<...> Первый комендант Зимнего дворца привозимых к нему отправлял на
главную гауптвахту, откуда в 10 или 11 часов вечером привозили к государю
(тогда занимавшему Эрмитаж). Первый спрос делал мне г<енерал>а<дъютант> граф
Левашов, предваряя, чтобы сознаваться чистосердечно, что в таких случаях
государь милостив. На поданном мне для сего листе бумаги я написал в двух
строках, что "не участвую в гнусном замысле и требую очных ставок". Г.
Левашов тотчас передал государю, который немедля вышел, повторил мне то же,
и я повторил желание очных ставок. Фельдъегерю, привезшему меня, дана была
записка, и мы молча приехали в Главный штаб к дежурному генералу Потапову,
который меня знал с Отечественной войны, и сказанное им слово: "Очень рад",
- озадачило меня. Он отдал вполголоса приказание адъютанту своему, Яковлеву,
а этот пригласил меня следовать за ним й передал меня другому адъютанту,
Жуковскому, который, проходя со мной несколько нескончаемых коридоров и
двориков, спускаясь и подымаясь с лестницы на лестницу, между прочим,
прервал гробовое молчание: "Слава богу, что вы присланы к нам!" - и объявил,
что "тяжких отправляют прямо в крепость"... Невозможно описать впечатления
той неожиданности, которою я был поражен: открывается дверь, в передней два
молодые солдата учебного карабинерного полка, без боевой амуниции; из
прихожей стеклянная дверь, чрез нее я вижу несколько человек около стола за
самоваром; все это во втором часу пополуночи меня поражало. "Вот, господа,
еще вам товарищ!" - сказал Жуковский: все глаза обратились на меня. Здесь
сидели за чайным столом: бригадный генерал 18-й дивизии Кальм , известный
Грибоедов; адъютант Ермолова Воейков (оба привезенные с Кавказа); отставной
подпоручик генерального штаба А. А. Тучков (старший брат бывшего в Москве
генерал-губернатора) и предводитель дворянства Екатеринославской губернии
Алексеев, человек около шестидесяти лет и, как оказалось, привезенный по
ошибке вместо своего сына, гусара... Поздний чай произошел оттого, что
Воейков и Грибоедов были на допросе в Комиссии, находящейся в крепости.
Через час мы все были как старые знакомые. Предмет разговора понимается:
вопросам, расспросам и взаимно сообщавшимся сведениям не было конца.
Содержались мы на свой счет, обед брали из ресторации; позволено было
выходить вечером с унтер-офицером для прогулки. Немногие, однако же, желали
пользоваться сим; книг, набранных Грибоедовым от Булгарина, было много...
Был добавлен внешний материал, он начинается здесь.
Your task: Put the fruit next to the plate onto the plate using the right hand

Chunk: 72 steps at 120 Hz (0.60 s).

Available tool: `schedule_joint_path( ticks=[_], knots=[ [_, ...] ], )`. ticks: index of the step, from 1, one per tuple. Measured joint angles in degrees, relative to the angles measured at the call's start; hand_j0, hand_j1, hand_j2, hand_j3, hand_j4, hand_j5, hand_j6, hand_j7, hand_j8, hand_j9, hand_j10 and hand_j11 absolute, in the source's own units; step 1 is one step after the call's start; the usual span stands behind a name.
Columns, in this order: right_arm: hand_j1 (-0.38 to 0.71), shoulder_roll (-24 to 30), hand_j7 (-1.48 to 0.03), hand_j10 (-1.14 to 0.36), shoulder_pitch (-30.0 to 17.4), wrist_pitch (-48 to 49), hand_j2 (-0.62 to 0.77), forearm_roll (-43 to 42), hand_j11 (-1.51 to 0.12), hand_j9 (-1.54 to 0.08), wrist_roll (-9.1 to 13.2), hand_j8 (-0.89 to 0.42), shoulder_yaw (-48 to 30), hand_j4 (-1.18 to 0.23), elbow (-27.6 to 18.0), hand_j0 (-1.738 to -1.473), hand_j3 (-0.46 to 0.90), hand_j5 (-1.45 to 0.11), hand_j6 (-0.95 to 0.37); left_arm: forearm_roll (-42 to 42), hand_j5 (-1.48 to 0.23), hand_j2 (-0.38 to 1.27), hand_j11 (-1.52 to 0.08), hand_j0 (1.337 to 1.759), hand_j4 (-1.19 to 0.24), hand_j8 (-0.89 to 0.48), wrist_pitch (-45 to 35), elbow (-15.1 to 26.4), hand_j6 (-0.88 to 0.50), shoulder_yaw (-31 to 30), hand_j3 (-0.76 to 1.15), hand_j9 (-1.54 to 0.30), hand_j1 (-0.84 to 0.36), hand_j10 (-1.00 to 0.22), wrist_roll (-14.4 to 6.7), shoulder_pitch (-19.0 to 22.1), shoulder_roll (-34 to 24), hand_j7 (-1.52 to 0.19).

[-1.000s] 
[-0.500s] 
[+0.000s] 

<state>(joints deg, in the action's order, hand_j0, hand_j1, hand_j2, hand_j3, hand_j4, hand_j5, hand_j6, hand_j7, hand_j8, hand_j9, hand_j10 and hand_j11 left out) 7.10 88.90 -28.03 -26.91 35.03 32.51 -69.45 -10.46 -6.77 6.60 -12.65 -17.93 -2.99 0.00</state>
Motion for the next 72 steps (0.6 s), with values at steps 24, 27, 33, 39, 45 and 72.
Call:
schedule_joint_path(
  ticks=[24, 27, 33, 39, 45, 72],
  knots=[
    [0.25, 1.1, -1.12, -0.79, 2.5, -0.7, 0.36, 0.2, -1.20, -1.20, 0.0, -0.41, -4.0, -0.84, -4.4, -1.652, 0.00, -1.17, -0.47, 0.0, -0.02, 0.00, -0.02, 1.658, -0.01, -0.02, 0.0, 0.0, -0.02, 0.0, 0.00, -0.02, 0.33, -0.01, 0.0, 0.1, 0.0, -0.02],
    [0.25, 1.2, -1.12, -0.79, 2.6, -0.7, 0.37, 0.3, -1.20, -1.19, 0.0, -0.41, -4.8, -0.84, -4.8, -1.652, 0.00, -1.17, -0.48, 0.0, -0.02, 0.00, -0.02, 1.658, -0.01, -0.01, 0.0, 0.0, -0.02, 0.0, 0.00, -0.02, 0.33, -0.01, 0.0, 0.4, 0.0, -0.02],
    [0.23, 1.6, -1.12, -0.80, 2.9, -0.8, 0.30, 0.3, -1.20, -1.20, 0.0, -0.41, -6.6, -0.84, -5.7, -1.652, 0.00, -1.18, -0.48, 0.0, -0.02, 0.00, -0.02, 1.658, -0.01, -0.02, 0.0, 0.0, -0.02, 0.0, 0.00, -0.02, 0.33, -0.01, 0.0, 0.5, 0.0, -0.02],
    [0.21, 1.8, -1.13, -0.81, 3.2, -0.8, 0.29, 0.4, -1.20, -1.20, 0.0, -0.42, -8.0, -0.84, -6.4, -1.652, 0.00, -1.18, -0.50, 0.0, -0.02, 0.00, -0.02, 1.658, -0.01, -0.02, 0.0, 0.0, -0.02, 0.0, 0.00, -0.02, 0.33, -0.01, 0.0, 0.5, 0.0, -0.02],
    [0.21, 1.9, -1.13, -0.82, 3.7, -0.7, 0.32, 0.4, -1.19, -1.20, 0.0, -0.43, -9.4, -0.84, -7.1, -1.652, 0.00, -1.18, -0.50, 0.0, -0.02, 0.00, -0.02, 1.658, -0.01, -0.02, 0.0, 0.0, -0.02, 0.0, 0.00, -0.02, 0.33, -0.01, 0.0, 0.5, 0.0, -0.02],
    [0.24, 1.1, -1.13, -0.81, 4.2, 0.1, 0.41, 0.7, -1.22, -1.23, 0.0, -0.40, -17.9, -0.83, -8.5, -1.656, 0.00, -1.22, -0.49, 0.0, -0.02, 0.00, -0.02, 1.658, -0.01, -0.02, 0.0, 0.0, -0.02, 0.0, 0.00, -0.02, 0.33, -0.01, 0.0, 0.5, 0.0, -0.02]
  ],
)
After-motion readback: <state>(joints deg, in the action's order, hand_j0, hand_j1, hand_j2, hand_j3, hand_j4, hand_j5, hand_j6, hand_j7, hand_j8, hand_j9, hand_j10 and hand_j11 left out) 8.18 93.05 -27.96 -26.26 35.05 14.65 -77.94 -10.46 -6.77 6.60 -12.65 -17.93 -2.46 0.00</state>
Через десять дней я был освобожден, получил свидетельство за Ќ 409 от 25
февраля за подписью всех членов (Следственного комитета), что "к тайному
обществу не принадлежал и о существовании его не знал". Тотчас выдано мне,
как и другим, годовое жалованье, прогоны и путевые издержки...
Видевши, что некоторые получили дозволение посещать прежних соузников
моих, я испросил, чрез Яковлева, позволение делать то же и, получив оное,
почти ежедневно бывал у них. Общество таких людей и особенно в тогдашние
минуты было для меня большим наслаждением от службы.